▶ **Provided records**
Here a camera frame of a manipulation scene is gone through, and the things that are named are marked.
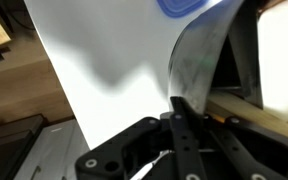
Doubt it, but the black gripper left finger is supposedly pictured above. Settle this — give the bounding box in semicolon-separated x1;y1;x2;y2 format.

...

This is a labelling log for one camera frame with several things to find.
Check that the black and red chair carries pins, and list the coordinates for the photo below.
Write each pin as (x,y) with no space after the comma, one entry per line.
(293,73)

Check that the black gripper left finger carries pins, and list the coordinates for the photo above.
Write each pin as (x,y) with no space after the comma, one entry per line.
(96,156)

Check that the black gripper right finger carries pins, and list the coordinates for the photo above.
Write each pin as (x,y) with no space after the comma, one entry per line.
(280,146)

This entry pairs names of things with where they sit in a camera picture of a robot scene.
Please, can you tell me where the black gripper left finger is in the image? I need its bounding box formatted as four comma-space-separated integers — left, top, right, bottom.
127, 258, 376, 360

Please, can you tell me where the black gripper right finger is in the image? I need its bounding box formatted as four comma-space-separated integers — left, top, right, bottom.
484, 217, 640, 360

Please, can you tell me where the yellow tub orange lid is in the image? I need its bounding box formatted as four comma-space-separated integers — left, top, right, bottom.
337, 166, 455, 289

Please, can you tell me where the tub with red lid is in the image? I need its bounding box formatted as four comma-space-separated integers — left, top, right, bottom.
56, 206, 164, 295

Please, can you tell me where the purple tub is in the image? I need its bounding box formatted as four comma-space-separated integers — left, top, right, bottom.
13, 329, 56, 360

---

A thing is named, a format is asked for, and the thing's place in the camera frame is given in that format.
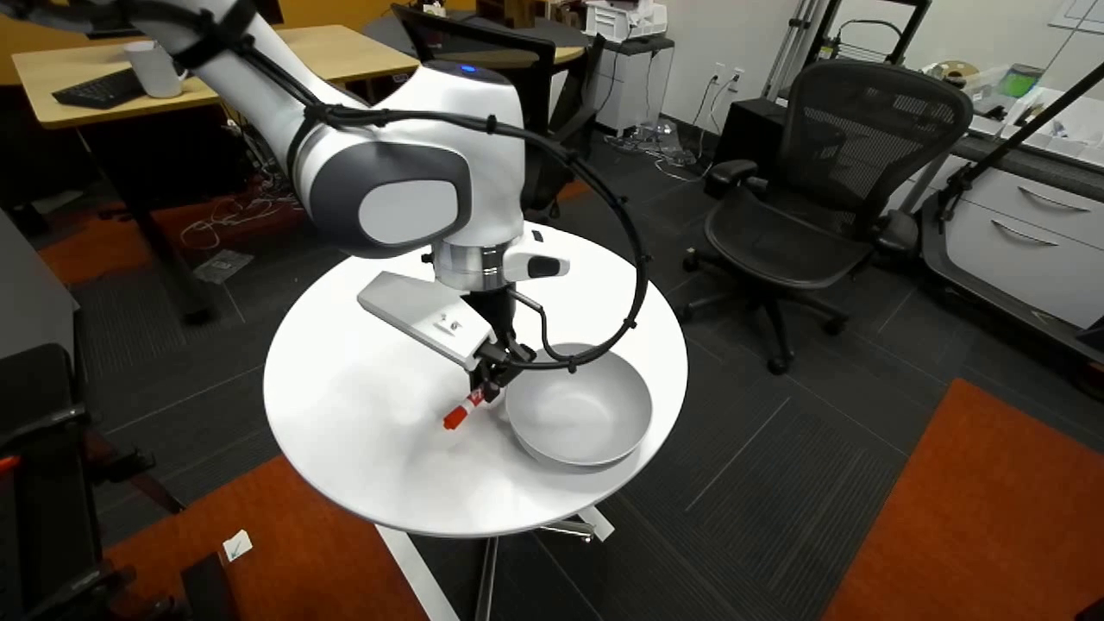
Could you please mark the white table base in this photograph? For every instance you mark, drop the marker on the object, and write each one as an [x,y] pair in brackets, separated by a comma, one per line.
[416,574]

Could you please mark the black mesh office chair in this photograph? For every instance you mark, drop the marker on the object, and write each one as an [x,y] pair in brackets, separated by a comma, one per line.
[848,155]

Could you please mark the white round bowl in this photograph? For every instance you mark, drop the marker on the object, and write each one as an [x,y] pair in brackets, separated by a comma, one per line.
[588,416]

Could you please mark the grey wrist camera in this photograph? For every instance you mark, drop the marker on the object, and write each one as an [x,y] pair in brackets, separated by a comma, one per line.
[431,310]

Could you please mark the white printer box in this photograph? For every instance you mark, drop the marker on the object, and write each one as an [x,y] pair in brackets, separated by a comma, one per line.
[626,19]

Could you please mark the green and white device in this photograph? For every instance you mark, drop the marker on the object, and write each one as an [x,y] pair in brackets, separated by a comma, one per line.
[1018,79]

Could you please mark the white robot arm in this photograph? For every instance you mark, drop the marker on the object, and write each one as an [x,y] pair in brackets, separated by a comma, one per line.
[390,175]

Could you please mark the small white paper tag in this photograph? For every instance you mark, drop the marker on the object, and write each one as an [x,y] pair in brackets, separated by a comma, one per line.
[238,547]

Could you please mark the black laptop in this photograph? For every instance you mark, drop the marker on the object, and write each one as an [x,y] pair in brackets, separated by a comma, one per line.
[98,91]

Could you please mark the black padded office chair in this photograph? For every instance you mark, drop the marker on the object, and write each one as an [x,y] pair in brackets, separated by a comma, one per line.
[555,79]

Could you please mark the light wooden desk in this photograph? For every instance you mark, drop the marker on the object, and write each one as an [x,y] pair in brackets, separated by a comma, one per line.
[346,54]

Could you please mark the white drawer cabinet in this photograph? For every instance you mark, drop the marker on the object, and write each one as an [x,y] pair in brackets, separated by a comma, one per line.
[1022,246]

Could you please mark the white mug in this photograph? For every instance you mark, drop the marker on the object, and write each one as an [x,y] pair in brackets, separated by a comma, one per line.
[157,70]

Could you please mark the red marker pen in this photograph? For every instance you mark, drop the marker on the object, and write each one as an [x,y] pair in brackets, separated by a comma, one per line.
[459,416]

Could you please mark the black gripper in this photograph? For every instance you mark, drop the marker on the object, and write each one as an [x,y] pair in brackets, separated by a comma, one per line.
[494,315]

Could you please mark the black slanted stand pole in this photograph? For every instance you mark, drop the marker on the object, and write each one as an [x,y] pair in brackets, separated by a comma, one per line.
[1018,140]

▶ **Problem to solve**
Reproduce the data above exactly, but only the lines from the one showing "Here a camera" through the one showing "Doubt it, but", with both ends kept and the pictures left out.

▶ **Result**
Here a camera frame of a manipulation scene is gone through, and the things that are named are marked.
Doubt it, but the black gripper left finger is supposedly pictured above. Settle this — give the bounding box in semicolon-separated x1;y1;x2;y2 format.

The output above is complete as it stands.